10 Jul 2006

Prefab and the Blog Template

Thomas Vanderwal compares housing prefab with web-sites prefab. I agree with him that prefab reduces the cost, in terms of money, time spent and required knowledge, of creating a web-site. I am not really fond of prefab, but it has some advantages. And with the coming of Sandvox, I dives into prefab as well.

It seems that web-sites designs are going for the same floor-plan. The two columnar layout seems to be the most favourite. The three column design seems to have a come back due to the widescreens. A single column design is not very widespread. In the two column design one sees a major and a minor column. The major column can appear at the right or left part of the screen.

The major column contains the actual MicroContent Items, such as a blog-item, a photo, a video, etc. The prefab designer has control over the number of Items per page and the order of the Items. The number of possible designs seem to be limited to the type of MicroContent. I differentiate between a tabular design, with one Item above the other, a rectangular grid design, for images or events, and a geographic location design, for Items with longitude and latitude. From a prefab standpoint it seems that there is not much freedom here. The MicroContent Items determine the possibilities.

The minor column contains indices, blog-rolls, links, etc. In Sandvox these are called pagelets, but they are also called widgets. It is in this space where most of the action is. However the action is with the rectangular area of the widget. Which widgets are visible and their order is set by the designer. It is like deciding what kind of rooms you want in your house.

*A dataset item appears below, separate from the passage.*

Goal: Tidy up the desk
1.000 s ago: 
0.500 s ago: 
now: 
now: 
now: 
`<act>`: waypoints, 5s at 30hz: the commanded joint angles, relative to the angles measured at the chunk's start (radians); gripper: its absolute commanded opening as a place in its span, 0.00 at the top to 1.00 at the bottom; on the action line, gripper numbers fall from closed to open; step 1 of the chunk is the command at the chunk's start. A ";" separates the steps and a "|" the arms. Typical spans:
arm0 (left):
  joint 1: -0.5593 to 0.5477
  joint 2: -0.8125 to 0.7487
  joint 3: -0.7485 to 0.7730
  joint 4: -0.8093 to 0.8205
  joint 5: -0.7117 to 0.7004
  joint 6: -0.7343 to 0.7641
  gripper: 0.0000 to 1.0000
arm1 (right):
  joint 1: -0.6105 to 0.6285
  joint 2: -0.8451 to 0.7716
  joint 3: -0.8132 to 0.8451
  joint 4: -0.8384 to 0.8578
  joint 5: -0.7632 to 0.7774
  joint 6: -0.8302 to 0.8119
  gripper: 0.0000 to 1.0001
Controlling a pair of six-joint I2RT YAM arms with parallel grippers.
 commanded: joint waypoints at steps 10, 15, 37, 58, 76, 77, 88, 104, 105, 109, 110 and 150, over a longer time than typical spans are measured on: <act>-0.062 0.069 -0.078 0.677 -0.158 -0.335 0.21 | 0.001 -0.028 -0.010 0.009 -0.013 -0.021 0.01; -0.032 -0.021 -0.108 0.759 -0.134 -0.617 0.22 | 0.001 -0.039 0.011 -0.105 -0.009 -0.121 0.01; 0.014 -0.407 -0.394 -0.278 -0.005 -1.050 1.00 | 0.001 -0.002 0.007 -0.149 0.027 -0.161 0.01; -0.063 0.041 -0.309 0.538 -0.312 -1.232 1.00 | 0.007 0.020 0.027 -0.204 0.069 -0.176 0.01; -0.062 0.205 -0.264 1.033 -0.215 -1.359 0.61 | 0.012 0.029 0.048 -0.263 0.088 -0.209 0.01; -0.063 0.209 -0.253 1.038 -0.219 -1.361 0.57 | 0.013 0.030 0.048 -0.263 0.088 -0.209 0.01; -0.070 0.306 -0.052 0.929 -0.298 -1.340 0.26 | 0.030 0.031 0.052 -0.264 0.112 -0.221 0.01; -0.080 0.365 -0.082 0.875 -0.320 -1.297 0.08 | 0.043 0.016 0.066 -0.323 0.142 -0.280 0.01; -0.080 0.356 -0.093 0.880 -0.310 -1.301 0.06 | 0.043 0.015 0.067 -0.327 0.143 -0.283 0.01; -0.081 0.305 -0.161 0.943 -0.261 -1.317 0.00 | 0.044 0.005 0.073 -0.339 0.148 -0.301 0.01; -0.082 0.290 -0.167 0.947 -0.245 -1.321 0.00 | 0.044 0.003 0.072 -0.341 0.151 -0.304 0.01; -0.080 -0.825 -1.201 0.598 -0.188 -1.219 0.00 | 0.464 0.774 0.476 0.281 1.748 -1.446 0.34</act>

And finally there is the visual aspect of the web-page. Although many blog looks very similar, this more due to a lack of choice in the blogging-system catalogue of designs, than a real lack of choice. An application such as Sandvox comes with 32 designs, Blogger has some 31 designs, etc. And there are many more out there, but that puts more burden on the designer, he has to dive into CSS.

So one indeed sees a drive to prefab. And with the definition of more and more MicroContent Types this will increase. Not only the layout of a web-page will be standardised, but also each building block. Fortunately this standardisation of building blocks will improved the visual aspect. With standard building blocks and thus standard tags, we will be able to choose from many more designs.

And I am not sure it will look like prefab anymore. Just have a look at all the designs at the CSS Zen Garden. I think we can go well beyond a prefab look.